**Prompt**. Up to and including the line containing "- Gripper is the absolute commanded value", retype each line of the listing below exactly, beginning with the first.

**Recorded data**.
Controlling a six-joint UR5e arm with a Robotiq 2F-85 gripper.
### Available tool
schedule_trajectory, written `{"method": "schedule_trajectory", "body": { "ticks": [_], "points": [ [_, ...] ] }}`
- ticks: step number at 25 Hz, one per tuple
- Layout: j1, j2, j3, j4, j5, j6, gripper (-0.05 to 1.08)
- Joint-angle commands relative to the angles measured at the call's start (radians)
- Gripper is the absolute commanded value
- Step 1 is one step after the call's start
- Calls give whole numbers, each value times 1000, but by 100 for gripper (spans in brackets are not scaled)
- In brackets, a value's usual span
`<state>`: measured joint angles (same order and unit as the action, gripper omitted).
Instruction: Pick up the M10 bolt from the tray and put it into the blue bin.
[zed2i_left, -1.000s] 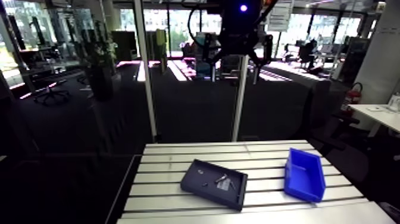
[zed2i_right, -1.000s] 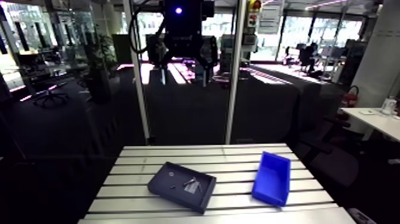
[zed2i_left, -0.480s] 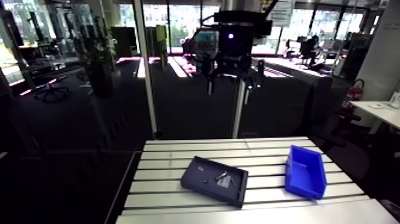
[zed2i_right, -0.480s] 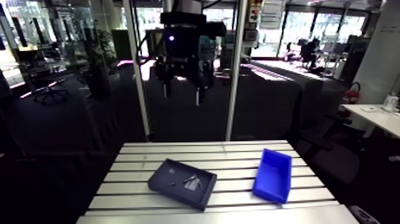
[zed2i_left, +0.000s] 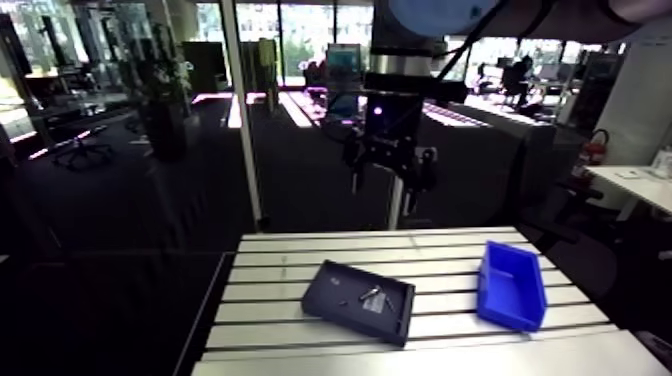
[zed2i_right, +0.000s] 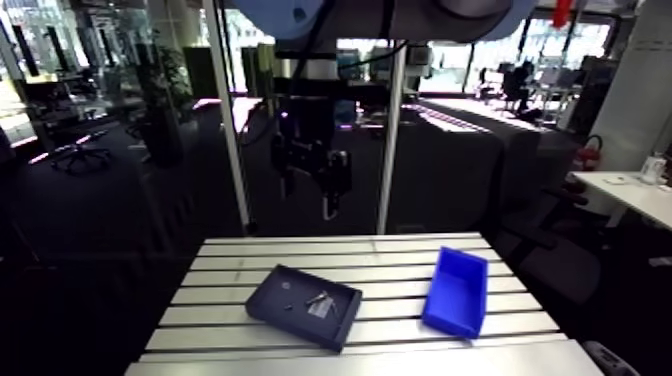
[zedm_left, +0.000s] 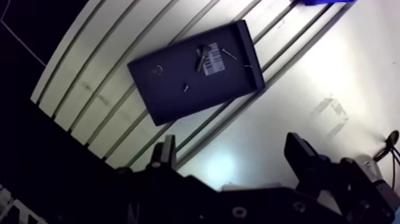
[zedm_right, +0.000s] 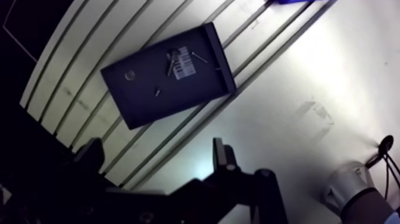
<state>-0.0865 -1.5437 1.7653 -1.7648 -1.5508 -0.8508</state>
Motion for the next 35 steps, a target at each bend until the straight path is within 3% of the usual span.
{"method": "schedule_trajectory", "body": {
  "ticks": [1, 8, 21, 35],
  "points": [
    [1, 24, 42, -71, -10, 117, 1],
    [1, 52, 92, -144, -10, 208, 1],
    [-1, 162, 150, -290, -19, 209, 1],
    [1, 232, 187, -374, -22, 211, 1]
  ]
}}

**Answer box**.
Controlling a six-joint UR5e arm with a Robotiq 2F-85 gripper.
### Available tool
schedule_trajectory, written `{"method": "schedule_trajectory", "body": { "ticks": [_], "points": [ [_, ...] ] }}`
- ticks: step number at 25 Hz, one per tuple
- Layout: j1, j2, j3, j4, j5, j6, gripper (-0.05 to 1.08)
- Joint-angle commands relative to the angles measured at the call's start (radians)
- Gripper is the absolute commanded value

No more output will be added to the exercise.